Thread: Add support for (Var op Var) clause in extended MCV statistics

Add support for (Var op Var) clause in extended MCV statistics

From
Ilia Evdokimov
Date:

Hi hackers,

I'd like to submit a patch that improves the estimated rows for queries containing (Var op Var) clauses by applying extended MCV statistics.

New functions:

  • mcv_clauselist_selectivity_var_op_var() - calculates the selectivity for (Var op Var) clauses.
  • is_opclause_var_op_var() - Checks whether a clause is of the (Var op Var) form.

Implementation Details:

  • A new 'if' statement was added to the 'clause_selectivity_ext()' function to handle (Var op Var) clauses. This allows the process to locate matching MCV extended statistics and calculate selectivity using the newly introduced function.
  • Additionally, I added 'if' statement in statext_is_compatible_clause_internal() function to determine which columns are included in the clause, find matching extended statistics, and then calculate selectivity through the new function. I did the same in mcv_get_match_bitmap() to check what values are true for (Var op Var).
  • To support this, I created a new enum type to differentiate between OR/AND and (Var op Var) clauses.

Examples:

create table t (a int, b int);
insert into t select mod(i,10), mod(i,10)+1 from generate_series(1,100000) s(i);
analyze t;
explain select * from t where a < b;
`
    Estimated:   33333
    Actual:       100000

explain select * from t where a > b;
`
    Estimated:   33333
    Actual:       100000

create statistics s (mcv) on a,b from t;
analyze t;
explain select * from t where a < b;
`
    Estimated without patch:  33333
    Estimated with patch:     100000  
    Actual:                             100000

explain select * from t where a > b;
`
    Estimated without patch:  33333
    Estimated with patch:     100000  
    Actual:                             100000


If you want to see more examples, see regress tests in the patch.

Previous thread:

This feature was originally developed two years ago in [1], and at that time, the approach was almost the same.

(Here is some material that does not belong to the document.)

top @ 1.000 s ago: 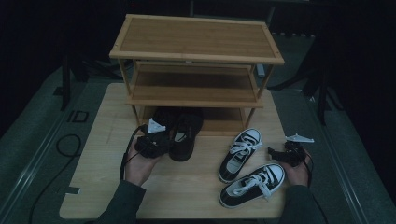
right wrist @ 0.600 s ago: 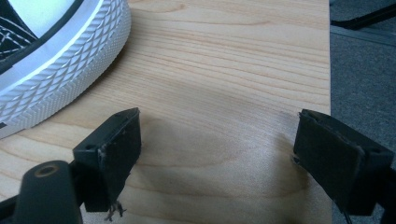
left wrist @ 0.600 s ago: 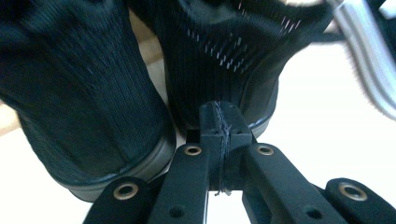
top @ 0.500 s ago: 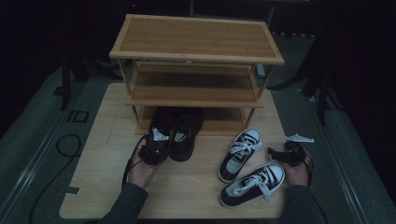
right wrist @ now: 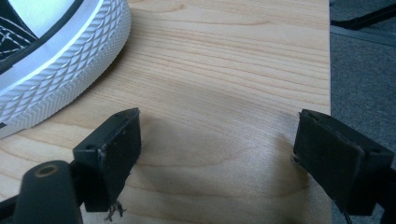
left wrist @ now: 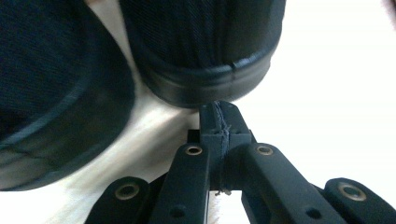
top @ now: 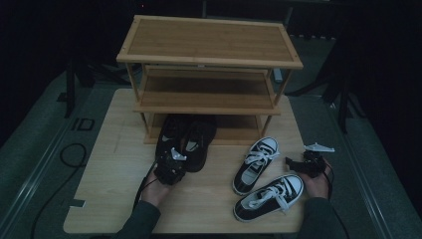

My implementation uses dedicated functions and 'if' statements directly for better readability and maintainability. Additionally, there was a bug in the previous approach that has been resolved with my patch. Here’s an example of the bug and its fix:

CREATE TABLE foo (a int, b int);
INSERT INTO foo SELECT x/10+1, x FROM generate_series(1,10000) g(x);
ANALYZE foo;
EXPLAIN ANALYZE SELECT * FROM foo WHERE a = 1 OR (b > 0 AND b < 10);
`
    Estimated:   18
    Actual:           9

CREATE STATISTICS foo_s (mcv) ON a,b FROM foo;
ANALYZE foo;
EXPLAIN ANALYZE SELECT * FROM foo WHERE a = 1 OR (b > 0 AND b < 10);
`
    Estimated previous patch:  18
    Estimated current patch:      9
    Actual:                                  9


[1]: https://www.postgresql.org/message-id/flat/9e0a12e0-c05f-b193-ed3d-fe88bc1e5fe1%40enterprisedb.com

I look forward to any feedback or suggestions from the community.

Best regars,
Ilia Evdokimov
Tantor Labs LLC.

Attachment

Re: Add support for (Var op Var) clause in extended MCV statistics

From
Ilia Evdokimov
Date:
Another issue mentioned in [1] involves cases where the clause is in the 
form (A op A). In my view, this isn't related to the current patch, as 
it can be addressed by rewriting the clause, similar to transforming A = 
A into A IS NOT NULL. This adjustment would result in more accurate 
estimation.

[1]: 
https://www.postgresql.org/message-id/7C0F91B5-8A43-428B-8D31-556458720305%40enterprisedb.com

Ilia Evdokimov,
Tantor Labs LLC.




Re: Add support for (Var op Var) clause in extended MCV statistics

From
Alena Rybakina
Date:
Hi! I think your work is important)

I started reviewing it and want to suggest some changes to better code: 
I think we should consider the case where the expression is not neither 
an OpExpr and VarOpVar expression.

Have you tested this code with any benchmarks?

-- 
Regards,
Alena Rybakina
Postgres Professional: http://www.postgrespro.com
The Russian Postgres Company

Attachment

Re: Add support for (Var op Var) clause in extended MCV statistics

From
Tomas Vondra
Date:
On 8/12/24 13:44, Alena Rybakina wrote:
> Hi! I think your work is important)
> 

I agree, and I'm grateful someone picked up the original patch. I'll try
to help to keep it moving forward. If the thread gets stuck, feel free
to ping me to take a look.

> I started reviewing it and want to suggest some changes to better code:
> I think we should consider the case where the expression is not neither
> an OpExpr and VarOpVar expression.
> 

Do you have some specific type of clauses in mind? Most of the extended
statistics only really handles this type of clauses, so I'm not sure
it's feasible to extend that - at least not in this patch.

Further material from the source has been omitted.